• How to complete this task: For the entries below, work out how many lines include the string "pink", then write only that number.

• Data provided:
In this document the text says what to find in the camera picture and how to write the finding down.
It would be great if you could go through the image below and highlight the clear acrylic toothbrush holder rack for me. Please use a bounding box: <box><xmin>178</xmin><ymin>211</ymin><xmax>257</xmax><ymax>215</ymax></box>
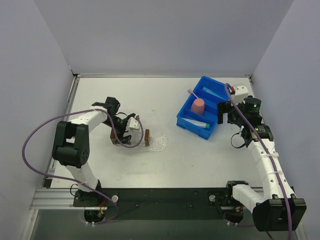
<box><xmin>109</xmin><ymin>129</ymin><xmax>151</xmax><ymax>147</ymax></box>

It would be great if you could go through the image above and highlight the pink plastic cup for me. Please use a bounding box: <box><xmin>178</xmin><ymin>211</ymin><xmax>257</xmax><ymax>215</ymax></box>
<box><xmin>190</xmin><ymin>100</ymin><xmax>205</xmax><ymax>116</ymax></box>

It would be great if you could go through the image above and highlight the white toothpaste tube green cap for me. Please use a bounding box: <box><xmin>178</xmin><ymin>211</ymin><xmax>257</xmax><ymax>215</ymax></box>
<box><xmin>182</xmin><ymin>118</ymin><xmax>210</xmax><ymax>129</ymax></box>

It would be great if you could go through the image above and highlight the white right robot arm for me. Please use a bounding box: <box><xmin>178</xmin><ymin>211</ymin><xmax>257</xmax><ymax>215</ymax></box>
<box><xmin>217</xmin><ymin>96</ymin><xmax>307</xmax><ymax>232</ymax></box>

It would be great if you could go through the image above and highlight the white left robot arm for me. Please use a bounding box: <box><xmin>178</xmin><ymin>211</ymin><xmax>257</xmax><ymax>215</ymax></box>
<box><xmin>52</xmin><ymin>97</ymin><xmax>136</xmax><ymax>206</ymax></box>

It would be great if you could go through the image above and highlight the blue toothpaste tube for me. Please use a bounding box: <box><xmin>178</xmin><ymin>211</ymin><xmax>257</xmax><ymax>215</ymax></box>
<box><xmin>202</xmin><ymin>86</ymin><xmax>223</xmax><ymax>99</ymax></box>

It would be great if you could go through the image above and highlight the clear textured glass tray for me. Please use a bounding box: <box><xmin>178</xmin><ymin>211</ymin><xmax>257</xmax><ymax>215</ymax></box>
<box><xmin>114</xmin><ymin>129</ymin><xmax>168</xmax><ymax>152</ymax></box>

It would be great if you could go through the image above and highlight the pink toothbrush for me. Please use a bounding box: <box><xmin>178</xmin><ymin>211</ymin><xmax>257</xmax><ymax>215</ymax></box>
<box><xmin>187</xmin><ymin>88</ymin><xmax>205</xmax><ymax>105</ymax></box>

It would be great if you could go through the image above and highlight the blue plastic compartment bin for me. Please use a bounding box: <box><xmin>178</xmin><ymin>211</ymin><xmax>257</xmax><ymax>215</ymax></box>
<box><xmin>176</xmin><ymin>76</ymin><xmax>229</xmax><ymax>140</ymax></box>

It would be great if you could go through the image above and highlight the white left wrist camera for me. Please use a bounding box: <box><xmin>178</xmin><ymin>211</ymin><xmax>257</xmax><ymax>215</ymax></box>
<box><xmin>126</xmin><ymin>115</ymin><xmax>140</xmax><ymax>132</ymax></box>

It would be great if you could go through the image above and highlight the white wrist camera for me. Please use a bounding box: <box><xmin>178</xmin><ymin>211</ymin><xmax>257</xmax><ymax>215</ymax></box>
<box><xmin>230</xmin><ymin>84</ymin><xmax>249</xmax><ymax>105</ymax></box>
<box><xmin>126</xmin><ymin>115</ymin><xmax>140</xmax><ymax>132</ymax></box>

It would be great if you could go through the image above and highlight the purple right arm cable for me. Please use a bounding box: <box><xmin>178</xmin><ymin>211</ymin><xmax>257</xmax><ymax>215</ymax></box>
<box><xmin>224</xmin><ymin>82</ymin><xmax>294</xmax><ymax>240</ymax></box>

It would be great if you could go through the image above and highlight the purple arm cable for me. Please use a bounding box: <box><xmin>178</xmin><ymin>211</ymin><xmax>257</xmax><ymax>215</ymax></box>
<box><xmin>224</xmin><ymin>82</ymin><xmax>294</xmax><ymax>240</ymax></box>
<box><xmin>21</xmin><ymin>109</ymin><xmax>144</xmax><ymax>225</ymax></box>

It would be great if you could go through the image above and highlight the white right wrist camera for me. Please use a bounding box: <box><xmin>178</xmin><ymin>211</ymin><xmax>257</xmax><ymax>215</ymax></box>
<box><xmin>230</xmin><ymin>84</ymin><xmax>249</xmax><ymax>105</ymax></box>

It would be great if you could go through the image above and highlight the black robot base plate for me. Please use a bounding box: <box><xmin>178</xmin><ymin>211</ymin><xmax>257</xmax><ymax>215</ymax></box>
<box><xmin>73</xmin><ymin>187</ymin><xmax>246</xmax><ymax>223</ymax></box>

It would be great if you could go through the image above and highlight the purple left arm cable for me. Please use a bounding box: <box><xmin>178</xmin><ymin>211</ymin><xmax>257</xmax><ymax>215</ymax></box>
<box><xmin>21</xmin><ymin>109</ymin><xmax>144</xmax><ymax>225</ymax></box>

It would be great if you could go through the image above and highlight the aluminium frame rail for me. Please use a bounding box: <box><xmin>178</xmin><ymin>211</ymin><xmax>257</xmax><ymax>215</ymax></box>
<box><xmin>30</xmin><ymin>188</ymin><xmax>100</xmax><ymax>210</ymax></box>

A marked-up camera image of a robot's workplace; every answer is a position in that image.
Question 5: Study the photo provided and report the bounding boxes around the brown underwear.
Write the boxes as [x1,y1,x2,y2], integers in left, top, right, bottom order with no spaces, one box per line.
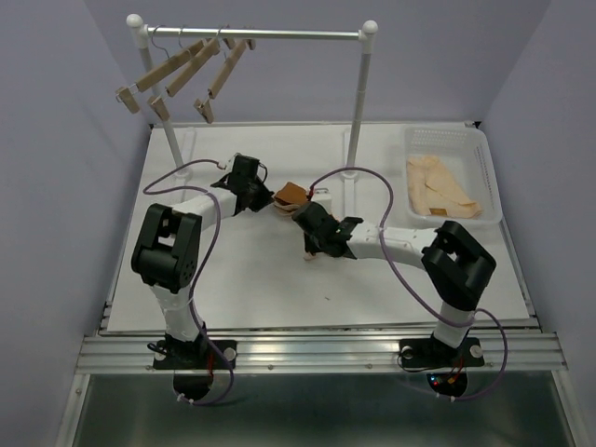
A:
[273,182,308,217]

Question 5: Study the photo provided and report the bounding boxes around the wooden clip hanger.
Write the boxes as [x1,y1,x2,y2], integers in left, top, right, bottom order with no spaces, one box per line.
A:
[115,39,206,114]
[166,36,221,124]
[194,37,256,124]

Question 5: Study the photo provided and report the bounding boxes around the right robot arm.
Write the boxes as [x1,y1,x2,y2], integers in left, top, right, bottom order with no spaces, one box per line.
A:
[292,201,496,371]

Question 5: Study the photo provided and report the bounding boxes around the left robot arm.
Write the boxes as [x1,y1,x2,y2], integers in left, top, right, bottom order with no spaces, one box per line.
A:
[131,154,273,370]

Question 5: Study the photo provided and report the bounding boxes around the beige underwear in basket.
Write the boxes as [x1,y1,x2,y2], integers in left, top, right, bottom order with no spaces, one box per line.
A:
[406,156,482,219]

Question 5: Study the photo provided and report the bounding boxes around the white plastic basket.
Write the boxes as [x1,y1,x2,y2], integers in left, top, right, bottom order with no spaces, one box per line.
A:
[401,125,503,227]

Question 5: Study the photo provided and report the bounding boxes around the white clothes rack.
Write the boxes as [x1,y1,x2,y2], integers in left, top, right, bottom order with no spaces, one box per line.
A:
[126,14,379,168]

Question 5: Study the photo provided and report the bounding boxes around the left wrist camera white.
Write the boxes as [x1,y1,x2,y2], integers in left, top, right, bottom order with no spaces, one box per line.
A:
[216,157,235,171]

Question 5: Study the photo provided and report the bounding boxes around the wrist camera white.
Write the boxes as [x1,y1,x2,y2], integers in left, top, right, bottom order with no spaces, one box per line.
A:
[216,157,235,171]
[308,187,332,214]

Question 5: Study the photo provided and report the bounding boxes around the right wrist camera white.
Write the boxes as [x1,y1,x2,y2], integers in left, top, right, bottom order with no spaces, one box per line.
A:
[308,187,332,214]

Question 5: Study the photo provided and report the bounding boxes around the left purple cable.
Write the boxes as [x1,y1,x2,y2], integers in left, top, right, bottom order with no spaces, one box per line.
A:
[142,159,235,408]

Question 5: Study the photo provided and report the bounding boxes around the aluminium mounting rail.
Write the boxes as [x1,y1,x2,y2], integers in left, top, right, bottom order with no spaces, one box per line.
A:
[75,322,568,374]

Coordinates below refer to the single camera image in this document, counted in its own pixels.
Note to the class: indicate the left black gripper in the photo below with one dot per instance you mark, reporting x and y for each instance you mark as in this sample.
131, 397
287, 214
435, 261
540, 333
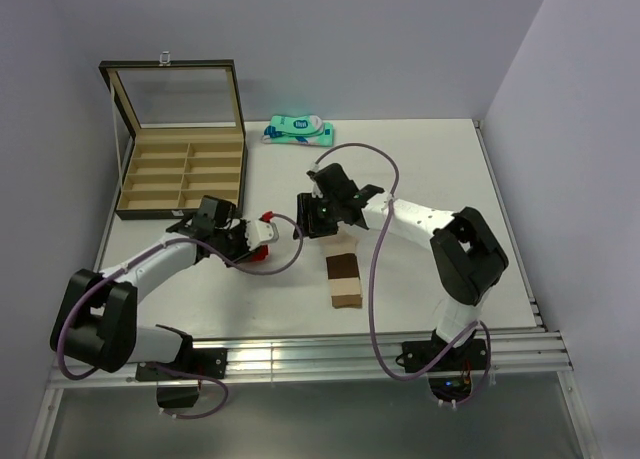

• Output for this task: 2